**TASK REQUIREMENTS:**
Starting at the line that has "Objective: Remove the" and stopping after the line that has "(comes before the", reproduce the listing below exactly; omit everything else.
──────
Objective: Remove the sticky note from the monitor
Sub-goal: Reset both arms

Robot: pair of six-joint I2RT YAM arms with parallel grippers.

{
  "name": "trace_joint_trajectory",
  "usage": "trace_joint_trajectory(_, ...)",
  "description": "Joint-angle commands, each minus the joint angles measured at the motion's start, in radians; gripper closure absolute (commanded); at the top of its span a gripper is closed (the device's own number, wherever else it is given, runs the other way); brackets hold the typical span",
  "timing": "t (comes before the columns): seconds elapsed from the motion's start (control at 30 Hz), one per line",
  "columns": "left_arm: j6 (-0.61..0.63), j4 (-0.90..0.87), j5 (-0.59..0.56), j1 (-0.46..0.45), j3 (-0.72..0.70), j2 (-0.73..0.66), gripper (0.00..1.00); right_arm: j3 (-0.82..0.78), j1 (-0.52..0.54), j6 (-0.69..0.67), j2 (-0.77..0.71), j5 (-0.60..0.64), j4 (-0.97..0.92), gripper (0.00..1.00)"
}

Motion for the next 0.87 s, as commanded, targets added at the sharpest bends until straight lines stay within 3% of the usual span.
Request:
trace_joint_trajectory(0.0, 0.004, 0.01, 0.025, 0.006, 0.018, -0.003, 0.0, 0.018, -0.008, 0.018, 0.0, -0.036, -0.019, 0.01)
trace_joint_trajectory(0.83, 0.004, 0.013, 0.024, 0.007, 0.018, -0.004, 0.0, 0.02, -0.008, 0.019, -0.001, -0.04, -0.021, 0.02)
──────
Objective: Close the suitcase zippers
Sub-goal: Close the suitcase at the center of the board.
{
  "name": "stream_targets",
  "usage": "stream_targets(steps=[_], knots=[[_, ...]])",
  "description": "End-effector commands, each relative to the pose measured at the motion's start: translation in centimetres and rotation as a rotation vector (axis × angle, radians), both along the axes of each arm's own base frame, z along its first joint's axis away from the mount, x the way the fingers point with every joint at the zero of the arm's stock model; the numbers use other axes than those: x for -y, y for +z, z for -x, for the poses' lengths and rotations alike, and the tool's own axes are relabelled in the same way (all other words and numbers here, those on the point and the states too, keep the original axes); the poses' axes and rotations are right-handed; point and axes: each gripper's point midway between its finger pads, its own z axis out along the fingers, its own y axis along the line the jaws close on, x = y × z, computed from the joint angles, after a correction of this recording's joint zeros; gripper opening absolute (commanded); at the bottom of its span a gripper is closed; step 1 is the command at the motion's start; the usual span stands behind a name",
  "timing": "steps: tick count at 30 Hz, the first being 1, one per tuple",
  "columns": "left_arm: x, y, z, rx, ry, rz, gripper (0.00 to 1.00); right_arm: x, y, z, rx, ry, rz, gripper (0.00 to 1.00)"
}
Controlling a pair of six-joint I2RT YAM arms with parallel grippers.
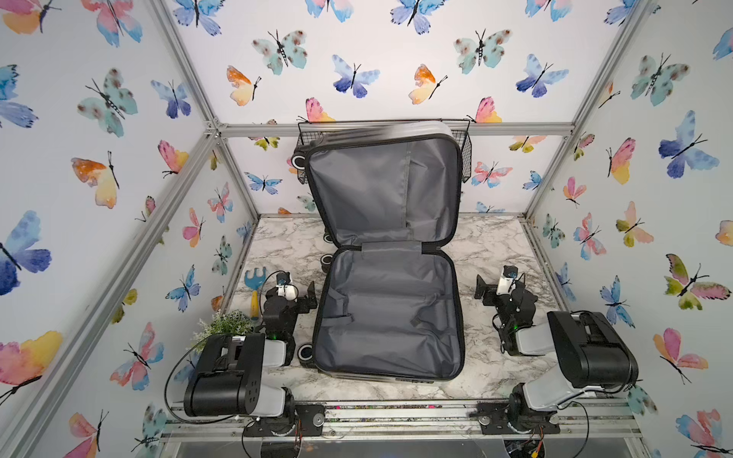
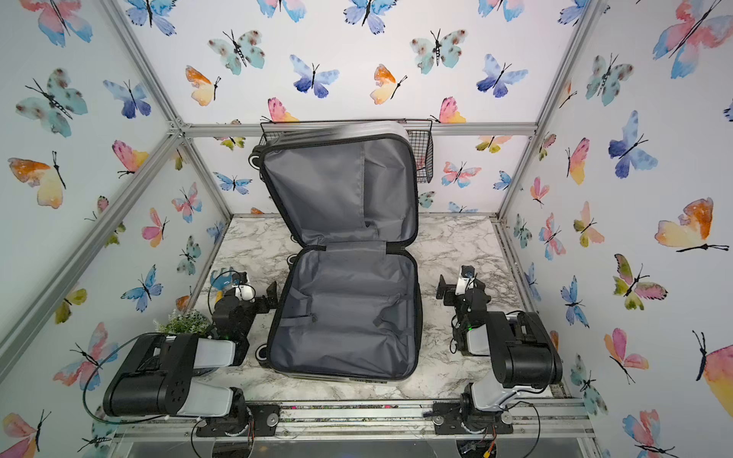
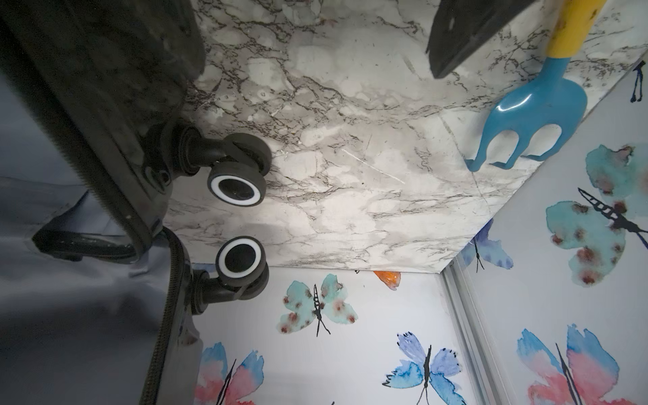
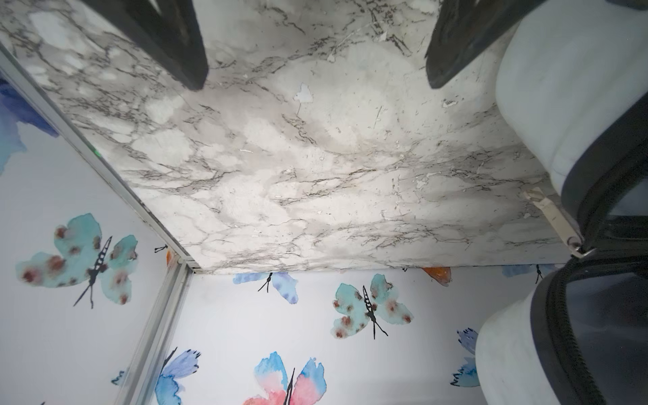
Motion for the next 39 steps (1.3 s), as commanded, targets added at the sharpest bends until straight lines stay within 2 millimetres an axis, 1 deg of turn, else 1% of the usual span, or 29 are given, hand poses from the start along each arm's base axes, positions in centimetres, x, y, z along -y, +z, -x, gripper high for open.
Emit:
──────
**ANSWER BOX:**
Objective: Remove the sticky note from the monitor
Sub-goal: Reset both arms

Robot: pair of six-joint I2RT YAM arms with parallel grippers.

{
  "name": "trace_joint_trajectory",
  "usage": "trace_joint_trajectory(_, ...)",
  "description": "Joint-angle commands, each minus the joint angles measured at the motion's start, in radians; gripper closure absolute (commanded); at the top of its span a gripper is closed (the device's own number, wherever else it is given, runs the other way); brackets hold the typical span",
  "timing": "t (comes before the columns): seconds elapsed from the motion's start (control at 30 Hz), one per line",

The required answer is now complete.